--- Dataset extract Enclosed Below ---

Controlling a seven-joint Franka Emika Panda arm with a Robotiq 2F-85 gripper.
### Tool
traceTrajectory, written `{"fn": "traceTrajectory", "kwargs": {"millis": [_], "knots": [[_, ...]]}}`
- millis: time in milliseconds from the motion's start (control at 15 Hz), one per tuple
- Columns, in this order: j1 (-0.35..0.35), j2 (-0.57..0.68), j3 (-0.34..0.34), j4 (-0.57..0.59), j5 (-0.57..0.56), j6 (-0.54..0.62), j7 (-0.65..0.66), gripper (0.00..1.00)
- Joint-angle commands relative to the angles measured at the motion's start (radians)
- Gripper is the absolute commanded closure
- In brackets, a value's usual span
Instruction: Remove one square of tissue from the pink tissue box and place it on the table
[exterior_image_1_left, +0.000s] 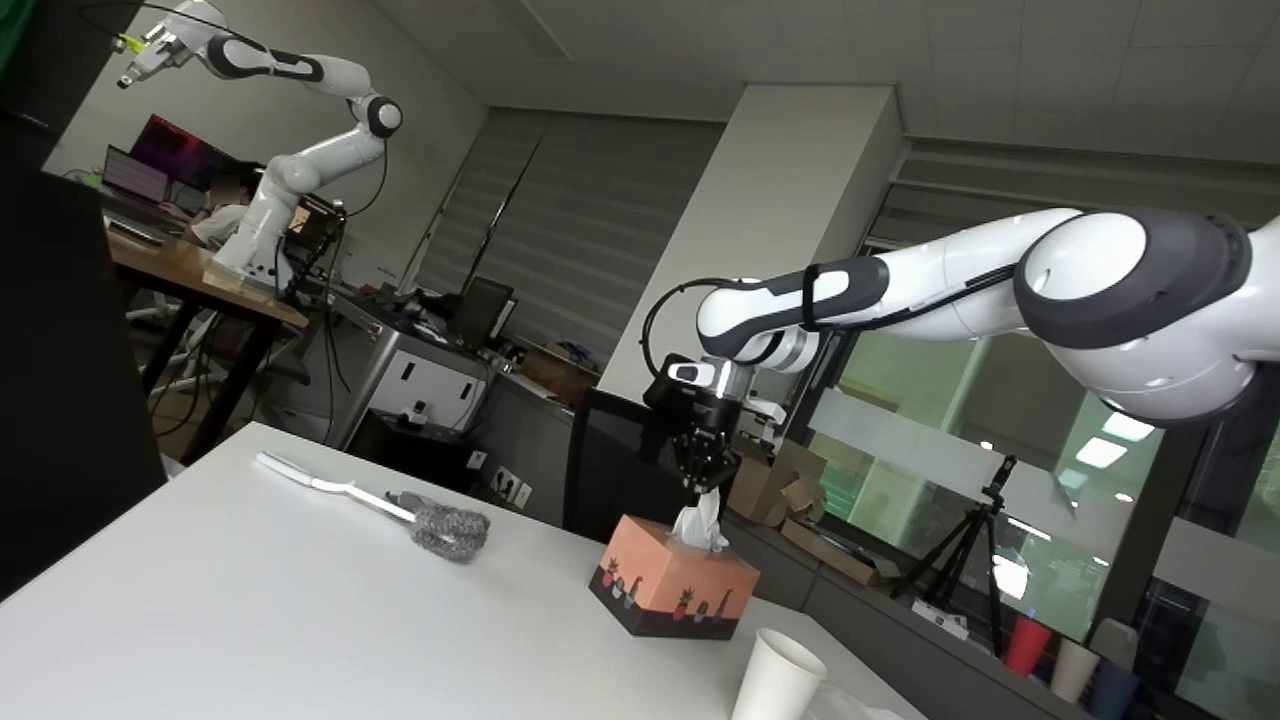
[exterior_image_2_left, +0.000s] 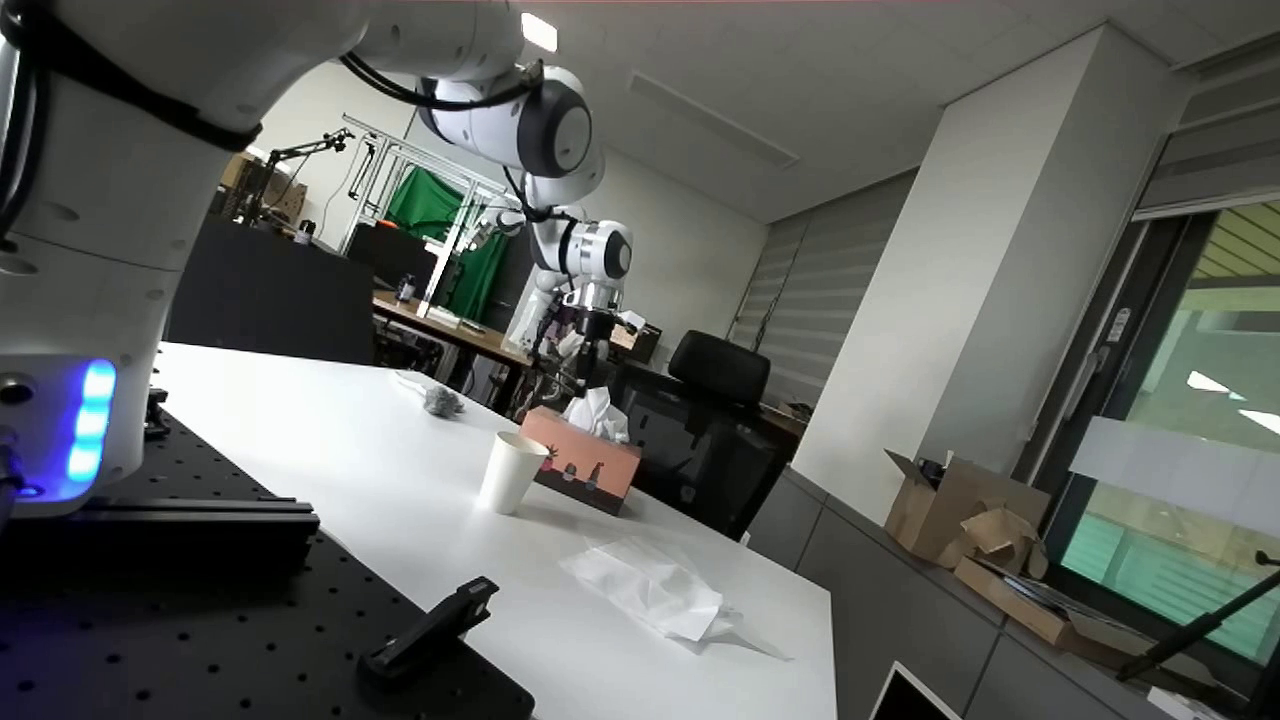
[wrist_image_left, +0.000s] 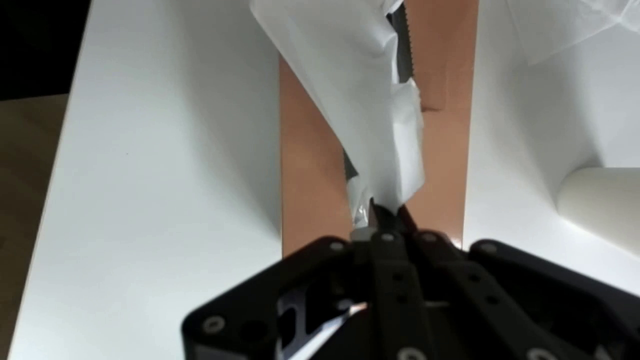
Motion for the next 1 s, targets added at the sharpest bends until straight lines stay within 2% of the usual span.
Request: {"fn": "traceTrajectory", "kwargs": {"millis": [0, 333, 800, 933], "knots": [[0.028, -0.012, -0.038, 0.068, -0.055, -0.047, -0.011, 1.00], [0.031, -0.059, -0.086, 0.111, -0.135, -0.059, -0.002, 1.00], [-0.041, -0.152, -0.111, 0.171, -0.104, -0.086, 0.014, 1.00], [-0.056, -0.164, -0.137, 0.189, -0.126, -0.101, 0.025, 1.00]]}}
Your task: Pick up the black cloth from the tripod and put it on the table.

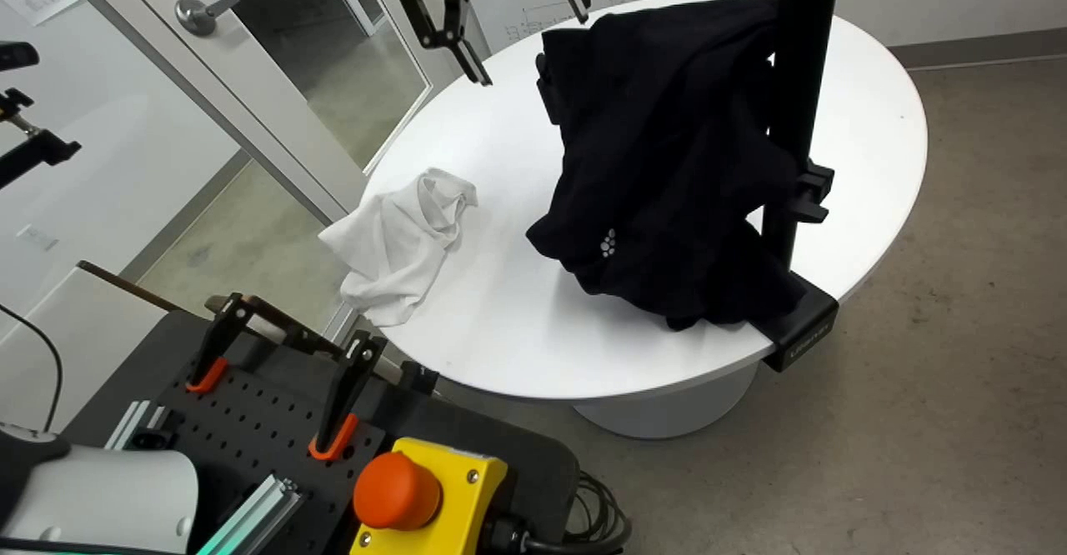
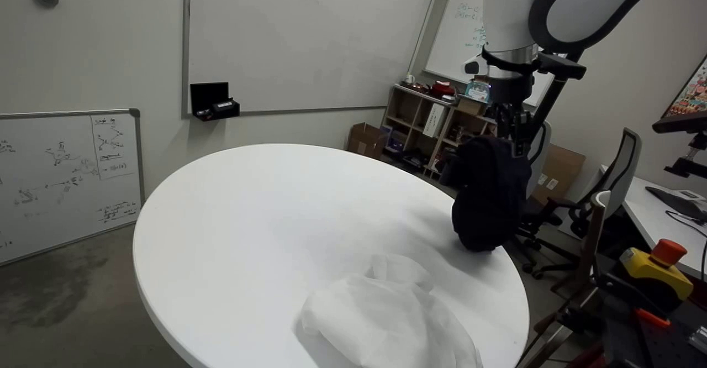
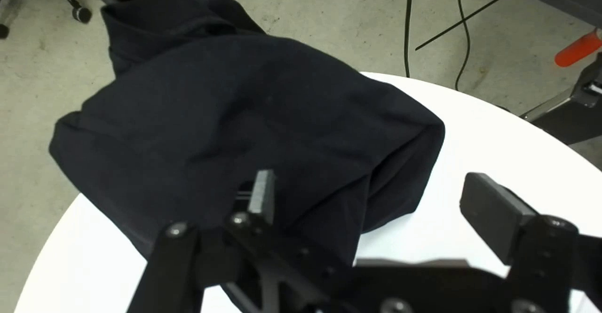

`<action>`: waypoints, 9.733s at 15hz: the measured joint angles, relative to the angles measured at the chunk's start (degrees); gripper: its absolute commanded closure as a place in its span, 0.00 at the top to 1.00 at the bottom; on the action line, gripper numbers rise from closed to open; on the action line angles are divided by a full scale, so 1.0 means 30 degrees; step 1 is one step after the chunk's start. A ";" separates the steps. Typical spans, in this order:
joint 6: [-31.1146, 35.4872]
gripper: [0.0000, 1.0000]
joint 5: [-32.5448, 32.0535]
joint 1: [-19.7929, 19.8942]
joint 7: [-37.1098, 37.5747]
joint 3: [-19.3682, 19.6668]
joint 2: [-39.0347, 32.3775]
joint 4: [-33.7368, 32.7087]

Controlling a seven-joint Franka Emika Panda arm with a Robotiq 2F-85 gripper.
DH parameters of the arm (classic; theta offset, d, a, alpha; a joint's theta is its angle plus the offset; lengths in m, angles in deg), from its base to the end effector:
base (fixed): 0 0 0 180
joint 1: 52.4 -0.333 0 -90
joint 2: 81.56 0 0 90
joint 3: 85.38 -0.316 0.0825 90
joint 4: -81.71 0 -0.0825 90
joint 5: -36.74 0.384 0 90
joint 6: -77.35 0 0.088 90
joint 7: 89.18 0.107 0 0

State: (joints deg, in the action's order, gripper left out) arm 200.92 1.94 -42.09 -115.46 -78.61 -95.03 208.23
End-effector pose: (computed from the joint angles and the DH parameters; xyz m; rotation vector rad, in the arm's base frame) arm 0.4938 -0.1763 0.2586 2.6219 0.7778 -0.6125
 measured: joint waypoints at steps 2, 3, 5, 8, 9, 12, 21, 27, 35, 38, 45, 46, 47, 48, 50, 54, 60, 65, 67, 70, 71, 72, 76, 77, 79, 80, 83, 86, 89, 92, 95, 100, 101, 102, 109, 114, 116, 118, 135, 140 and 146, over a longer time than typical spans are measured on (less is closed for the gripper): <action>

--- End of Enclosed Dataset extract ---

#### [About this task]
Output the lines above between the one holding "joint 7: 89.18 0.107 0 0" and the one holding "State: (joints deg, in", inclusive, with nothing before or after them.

#### [Answer]
joint 7: 89.18 0.107 0 0

State: (joints deg, in the action's order, gripper left out) arm 200.92 1.94 -42.09 -115.46 -78.61 -95.03 208.23

What was produced is the complete output.